Democrat Graham Platner's abrupt exit from Maine's US Senate race has left Collins' campaign scrambling after he suspended his campaign while facing multiple credible allegations of sexual misconduct and assault—eliminating what insiders viewed as Collins' most valuable asset: an opponent so flawed that voters might overlook her own vulnerabilities.
According to Politico, Platner was supposed to be the perfect foil. Collins' team had spent months stockpiling opposition research, betting his personal scandals would dominate news coverage and allow the senator to reposition herself as the more trustworthy choice. That calculation is now worthless because the election focus can now return to the unpopularity of Donald Trump who is casting a cloud over all Republicans who will be on the ballot in November.
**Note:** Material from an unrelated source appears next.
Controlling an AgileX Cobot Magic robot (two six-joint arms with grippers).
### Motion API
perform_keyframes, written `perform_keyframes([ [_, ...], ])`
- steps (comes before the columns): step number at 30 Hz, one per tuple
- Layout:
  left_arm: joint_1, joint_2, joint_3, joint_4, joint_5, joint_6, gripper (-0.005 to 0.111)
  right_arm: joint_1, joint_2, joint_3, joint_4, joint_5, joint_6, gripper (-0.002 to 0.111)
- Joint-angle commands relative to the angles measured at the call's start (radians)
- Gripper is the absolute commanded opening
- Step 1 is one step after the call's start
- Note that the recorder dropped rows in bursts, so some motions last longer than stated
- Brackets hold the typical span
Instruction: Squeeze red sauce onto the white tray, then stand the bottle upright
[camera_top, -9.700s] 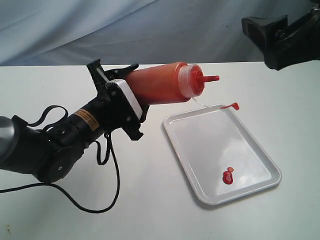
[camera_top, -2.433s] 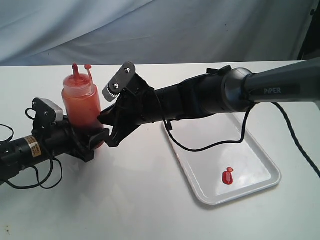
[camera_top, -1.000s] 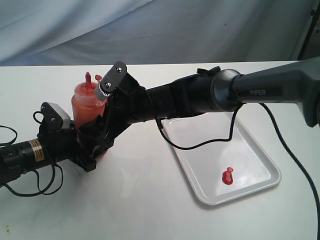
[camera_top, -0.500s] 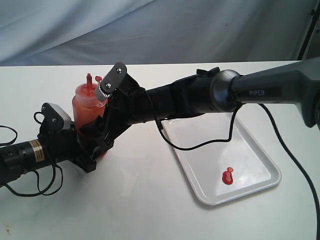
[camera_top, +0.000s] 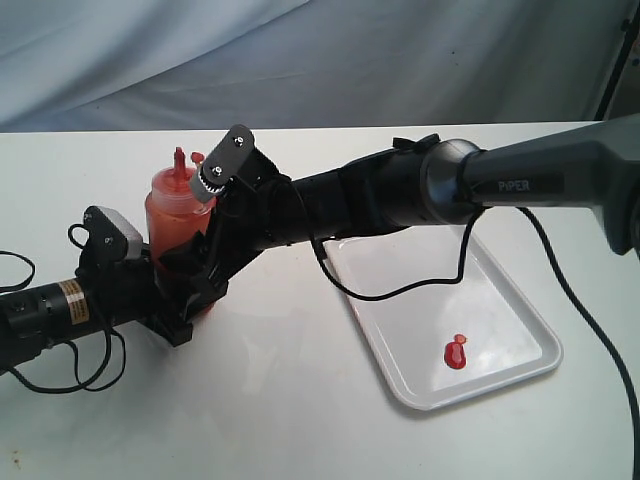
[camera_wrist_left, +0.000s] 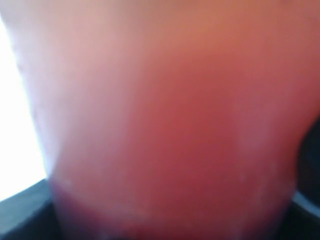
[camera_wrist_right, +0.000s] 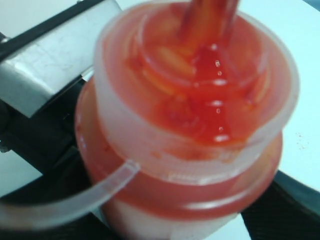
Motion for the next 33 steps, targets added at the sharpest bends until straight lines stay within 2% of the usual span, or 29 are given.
perform_keyframes([
  [1, -0.006, -0.015, -0.008, 0.004, -0.018, 0.001, 0.001, 0.002, -0.006, -0.011, 0.026, 0.008, 0.010, 0.003],
  [17, -0.006, -0.015, -0.008, 0.000, 0.019, 0.001, 0.001, 0.002, -0.006, -0.011, 0.026, 0.008, 0.010, 0.003],
  [20, -0.006, -0.015, -0.008, -0.003, 0.028, 0.001, 0.004, 0.002, -0.006, -0.011, 0.026, 0.008, 0.010, 0.003],
  [23, -0.006, -0.015, -0.008, 0.000, 0.030, 0.001, 0.016, 0.002, -0.006, -0.011, 0.026, 0.008, 0.010, 0.003],
  [30, -0.006, -0.015, -0.008, 0.000, 0.030, -0.001, 0.067, 0.002, -0.006, -0.011, 0.026, 0.008, 0.010, 0.003],
  [33, -0.006, -0.015, -0.008, 0.000, 0.030, -0.001, 0.079, 0.002, -0.006, -0.011, 0.026, 0.008, 0.010, 0.003],
])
"She can certainly win, but they didn't want to change candidates," one GOP operative told Politico. "The stuff we already knew about Platner was going to propel Collins to overcome the Trump anchor. Now it's going to be a Democrat with a cleaner record, presumably."
According to the report, the GOP hope was to use a damaged opponent to distract from the central issue Collins has been desperately trying to avoid—her status as a Republican candidate in a state that has grown increasingly hostile to Trump and his party.
Internal polling confirmed how dependent Collins was on this strategy, Politico's Sophia Cai wrote. Platner trailed her in his own campaign's flash poll, but three alternative Democratic candidates who lost the gubernatorial primary last month either led Collins or ran neck-and-neck with her.
Collins' team will scramble to rebuild opposition research from scratch, but the senator's advisers insist she can still win but the specter of Trump will once again loom large.